▶ Work item: Find every line containing the string "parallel" in the data below, and report how many there are, with no other words.

▶ Recorded data:

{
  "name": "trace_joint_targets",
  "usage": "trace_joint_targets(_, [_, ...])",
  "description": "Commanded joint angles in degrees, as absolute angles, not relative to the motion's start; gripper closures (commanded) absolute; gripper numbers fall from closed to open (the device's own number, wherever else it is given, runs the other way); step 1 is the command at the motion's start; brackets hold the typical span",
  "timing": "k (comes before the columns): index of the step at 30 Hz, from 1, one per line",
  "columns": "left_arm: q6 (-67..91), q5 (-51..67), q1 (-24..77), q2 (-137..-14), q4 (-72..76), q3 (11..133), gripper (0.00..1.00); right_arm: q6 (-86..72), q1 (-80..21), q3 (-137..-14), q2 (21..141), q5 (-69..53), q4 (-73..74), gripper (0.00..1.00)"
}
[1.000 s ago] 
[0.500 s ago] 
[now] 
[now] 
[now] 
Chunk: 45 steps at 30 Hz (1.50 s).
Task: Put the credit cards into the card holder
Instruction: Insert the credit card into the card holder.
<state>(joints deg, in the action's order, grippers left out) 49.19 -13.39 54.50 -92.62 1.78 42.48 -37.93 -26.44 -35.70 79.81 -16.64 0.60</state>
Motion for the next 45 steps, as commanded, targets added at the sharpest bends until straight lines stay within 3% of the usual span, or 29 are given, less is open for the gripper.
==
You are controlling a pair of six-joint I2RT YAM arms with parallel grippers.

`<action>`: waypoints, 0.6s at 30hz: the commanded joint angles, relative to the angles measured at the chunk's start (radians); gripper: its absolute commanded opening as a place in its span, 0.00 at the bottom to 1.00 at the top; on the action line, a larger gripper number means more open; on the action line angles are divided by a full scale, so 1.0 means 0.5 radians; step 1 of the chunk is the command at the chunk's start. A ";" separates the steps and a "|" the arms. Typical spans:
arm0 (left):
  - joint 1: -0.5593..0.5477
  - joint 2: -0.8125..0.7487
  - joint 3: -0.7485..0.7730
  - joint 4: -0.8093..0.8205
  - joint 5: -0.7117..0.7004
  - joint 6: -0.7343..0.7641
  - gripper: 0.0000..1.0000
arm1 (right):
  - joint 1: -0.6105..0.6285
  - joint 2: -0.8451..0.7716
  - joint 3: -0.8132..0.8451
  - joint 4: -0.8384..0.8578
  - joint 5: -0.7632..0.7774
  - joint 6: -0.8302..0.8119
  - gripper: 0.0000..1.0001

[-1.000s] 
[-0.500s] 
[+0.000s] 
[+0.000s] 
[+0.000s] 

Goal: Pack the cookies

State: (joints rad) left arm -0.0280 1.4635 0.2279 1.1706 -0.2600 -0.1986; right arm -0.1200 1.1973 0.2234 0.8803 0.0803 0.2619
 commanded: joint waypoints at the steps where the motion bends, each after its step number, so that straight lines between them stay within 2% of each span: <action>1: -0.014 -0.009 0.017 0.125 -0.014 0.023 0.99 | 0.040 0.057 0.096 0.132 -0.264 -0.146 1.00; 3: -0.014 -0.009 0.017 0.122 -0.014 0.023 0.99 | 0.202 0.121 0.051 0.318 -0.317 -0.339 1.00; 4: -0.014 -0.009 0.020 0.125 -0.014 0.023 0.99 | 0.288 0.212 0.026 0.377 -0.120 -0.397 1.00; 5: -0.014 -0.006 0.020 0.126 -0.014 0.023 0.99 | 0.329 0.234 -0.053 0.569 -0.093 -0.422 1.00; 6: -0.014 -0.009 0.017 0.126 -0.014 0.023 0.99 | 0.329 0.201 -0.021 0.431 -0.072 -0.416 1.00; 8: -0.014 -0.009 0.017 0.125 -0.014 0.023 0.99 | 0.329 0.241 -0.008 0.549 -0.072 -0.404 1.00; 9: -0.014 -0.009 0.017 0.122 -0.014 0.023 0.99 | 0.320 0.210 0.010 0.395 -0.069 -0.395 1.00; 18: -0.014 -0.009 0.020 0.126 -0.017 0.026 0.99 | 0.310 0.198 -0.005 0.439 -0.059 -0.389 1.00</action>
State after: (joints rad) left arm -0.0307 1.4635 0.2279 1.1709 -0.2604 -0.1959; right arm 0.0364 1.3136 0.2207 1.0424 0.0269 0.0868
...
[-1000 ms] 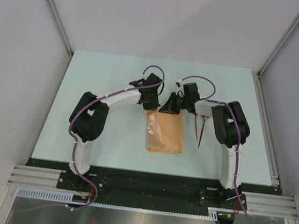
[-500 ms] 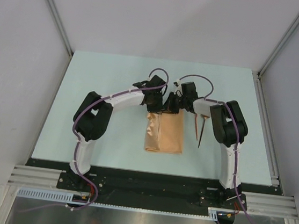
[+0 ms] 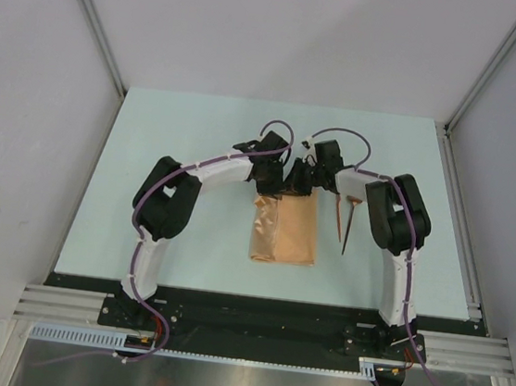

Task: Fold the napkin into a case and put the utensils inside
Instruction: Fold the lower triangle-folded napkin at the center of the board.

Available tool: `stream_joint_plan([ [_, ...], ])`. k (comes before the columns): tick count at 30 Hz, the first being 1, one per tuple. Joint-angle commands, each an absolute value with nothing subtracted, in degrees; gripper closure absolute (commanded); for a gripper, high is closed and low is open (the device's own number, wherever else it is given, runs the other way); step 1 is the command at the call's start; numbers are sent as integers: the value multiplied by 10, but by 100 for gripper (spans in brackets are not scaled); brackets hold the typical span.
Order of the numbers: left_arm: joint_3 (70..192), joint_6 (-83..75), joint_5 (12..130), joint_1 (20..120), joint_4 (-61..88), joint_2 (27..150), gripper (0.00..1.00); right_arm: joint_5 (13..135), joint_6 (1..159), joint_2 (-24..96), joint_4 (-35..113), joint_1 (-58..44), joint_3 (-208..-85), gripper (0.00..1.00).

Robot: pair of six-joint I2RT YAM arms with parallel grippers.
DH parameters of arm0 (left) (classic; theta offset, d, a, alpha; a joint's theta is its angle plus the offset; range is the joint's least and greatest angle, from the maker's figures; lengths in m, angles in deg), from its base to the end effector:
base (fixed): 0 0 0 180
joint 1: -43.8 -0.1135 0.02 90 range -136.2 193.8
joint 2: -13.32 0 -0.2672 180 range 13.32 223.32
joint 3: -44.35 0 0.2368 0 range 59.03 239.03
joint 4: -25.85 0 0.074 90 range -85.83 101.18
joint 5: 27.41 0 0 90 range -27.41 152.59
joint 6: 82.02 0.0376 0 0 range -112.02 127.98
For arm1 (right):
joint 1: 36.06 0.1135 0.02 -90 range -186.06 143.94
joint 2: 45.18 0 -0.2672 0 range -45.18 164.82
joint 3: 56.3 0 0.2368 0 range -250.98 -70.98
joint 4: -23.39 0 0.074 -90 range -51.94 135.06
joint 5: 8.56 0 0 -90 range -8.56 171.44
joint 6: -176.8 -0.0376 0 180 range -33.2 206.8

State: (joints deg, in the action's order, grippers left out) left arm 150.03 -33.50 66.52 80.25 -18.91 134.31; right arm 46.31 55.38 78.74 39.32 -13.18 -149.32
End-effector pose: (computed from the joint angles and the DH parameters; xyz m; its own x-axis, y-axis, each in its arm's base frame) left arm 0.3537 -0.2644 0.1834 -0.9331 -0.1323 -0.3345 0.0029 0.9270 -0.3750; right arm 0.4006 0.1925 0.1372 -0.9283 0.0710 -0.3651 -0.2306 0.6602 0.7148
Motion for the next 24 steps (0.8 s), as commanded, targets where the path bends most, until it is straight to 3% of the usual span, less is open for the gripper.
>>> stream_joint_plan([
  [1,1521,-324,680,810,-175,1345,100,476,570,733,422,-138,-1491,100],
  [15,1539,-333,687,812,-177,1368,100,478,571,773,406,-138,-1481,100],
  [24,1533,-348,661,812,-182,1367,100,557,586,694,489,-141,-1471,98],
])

▶ Exercise solution: 2